00:16:54.620 You're tuned in to the Andrew Lawton Show.
00:16:57.280 Welcome back to the Andrew Lawton Show.
00:17:02.380 It's been a little over a year since the announcement of the discovery, so it was framed anyway, of
00:17:10.300 unmarked graves at the Kamloops Indian Residential School site, a thankfully decommissioned residential
00:17:16.980 school in Kamloops.
00:17:18.020 And this followed a wave of other similar announcements.
00:17:21.040 Some of them talked about ground penetrating radar.
00:17:23.140 And it became apparent, though, that a lot of what was being brought up, in fact, most
00:17:27.240 of it was not new information.

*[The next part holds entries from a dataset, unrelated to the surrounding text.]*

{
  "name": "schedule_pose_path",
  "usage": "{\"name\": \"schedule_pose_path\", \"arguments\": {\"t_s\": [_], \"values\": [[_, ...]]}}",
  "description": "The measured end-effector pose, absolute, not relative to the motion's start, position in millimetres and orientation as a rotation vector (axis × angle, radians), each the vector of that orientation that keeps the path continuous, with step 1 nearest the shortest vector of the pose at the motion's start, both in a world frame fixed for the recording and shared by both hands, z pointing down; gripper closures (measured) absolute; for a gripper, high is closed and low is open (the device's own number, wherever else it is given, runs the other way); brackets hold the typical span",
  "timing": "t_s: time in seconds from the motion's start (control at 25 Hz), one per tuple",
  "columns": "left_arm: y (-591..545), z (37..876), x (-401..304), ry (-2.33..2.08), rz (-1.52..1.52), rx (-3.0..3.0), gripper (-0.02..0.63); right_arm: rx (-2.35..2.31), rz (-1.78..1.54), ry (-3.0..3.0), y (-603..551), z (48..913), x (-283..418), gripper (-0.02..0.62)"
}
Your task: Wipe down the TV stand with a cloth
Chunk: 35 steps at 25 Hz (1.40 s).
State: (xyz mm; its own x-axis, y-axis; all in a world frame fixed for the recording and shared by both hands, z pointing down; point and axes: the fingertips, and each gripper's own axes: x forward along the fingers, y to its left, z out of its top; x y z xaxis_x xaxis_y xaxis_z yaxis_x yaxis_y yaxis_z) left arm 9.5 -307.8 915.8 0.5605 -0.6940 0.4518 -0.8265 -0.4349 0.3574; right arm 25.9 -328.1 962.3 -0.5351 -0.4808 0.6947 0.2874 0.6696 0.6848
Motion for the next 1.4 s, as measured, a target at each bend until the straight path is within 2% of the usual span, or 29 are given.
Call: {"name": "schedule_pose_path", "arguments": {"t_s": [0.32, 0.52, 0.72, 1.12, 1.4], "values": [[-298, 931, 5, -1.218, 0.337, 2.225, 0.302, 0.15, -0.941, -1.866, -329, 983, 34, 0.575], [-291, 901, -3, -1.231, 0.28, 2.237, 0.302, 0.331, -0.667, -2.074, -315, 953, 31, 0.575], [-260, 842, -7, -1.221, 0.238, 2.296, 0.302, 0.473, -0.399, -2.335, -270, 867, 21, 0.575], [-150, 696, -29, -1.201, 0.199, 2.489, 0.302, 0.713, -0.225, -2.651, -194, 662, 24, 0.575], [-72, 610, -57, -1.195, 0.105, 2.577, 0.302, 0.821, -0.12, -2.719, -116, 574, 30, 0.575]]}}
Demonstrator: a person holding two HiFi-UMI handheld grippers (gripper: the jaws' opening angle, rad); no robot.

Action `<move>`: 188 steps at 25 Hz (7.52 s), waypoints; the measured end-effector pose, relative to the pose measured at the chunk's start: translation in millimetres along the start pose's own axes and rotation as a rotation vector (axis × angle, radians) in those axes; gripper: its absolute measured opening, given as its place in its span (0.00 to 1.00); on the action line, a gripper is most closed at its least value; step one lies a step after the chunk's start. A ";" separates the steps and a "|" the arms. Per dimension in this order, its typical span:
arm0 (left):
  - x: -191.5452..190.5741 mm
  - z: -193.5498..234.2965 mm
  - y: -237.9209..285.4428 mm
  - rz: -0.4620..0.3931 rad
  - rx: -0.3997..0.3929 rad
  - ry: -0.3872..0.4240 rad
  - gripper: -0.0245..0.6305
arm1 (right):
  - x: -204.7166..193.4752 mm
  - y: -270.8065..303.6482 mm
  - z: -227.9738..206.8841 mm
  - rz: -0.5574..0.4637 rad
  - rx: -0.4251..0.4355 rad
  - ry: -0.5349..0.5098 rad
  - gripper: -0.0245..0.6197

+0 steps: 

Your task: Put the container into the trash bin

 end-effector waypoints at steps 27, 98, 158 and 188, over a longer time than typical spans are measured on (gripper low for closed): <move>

00:17:28.580 This was reviving a narrative and presenting things that mattered to communities, but were
00:17:34.200 not how the media ran with them.
00:17:36.200 And I want to make very clear here, my issue has been the media, which irresponsibly and
00:17:41.340 reprehensibly reported on these things as though they were mass graves, children being
00:17:46.500 murdered.
00:17:47.160 When what actually happened was at a time in which public health was not what it was today,
00:17:51.620 you had people that died at schools, Indigenous students, non-Indigenous students.
00:17:56.600 Many of these cemeteries were shared.
00:17:59.320 My colleague Candice Malcolm, I think, was one of the foremost journalists.
00:18:03.180 In fact, she was the foremost journalist in Canada at pushing back against this narrative.
00:18:07.780 But everyone was so afraid.
00:18:10.120 Everyone was so afraid to deal with this, afraid to take this story head on, which is why the
00:18:15.260 Canadian flag was at half mast for over five months.
00:18:18.960 Because we all just accepted as a country that we should be in a perpetual state of mourning
00:18:23.920 until Justin Trudeau just flipped the switch at one point and said, no, no, no, we can put
00:18:27.700 the flag up at full mast again.
00:18:30.180 The residential schools issue is a complicated one.
00:18:33.640 And if you're expecting to find an apologist for them in me, you are not going to find that.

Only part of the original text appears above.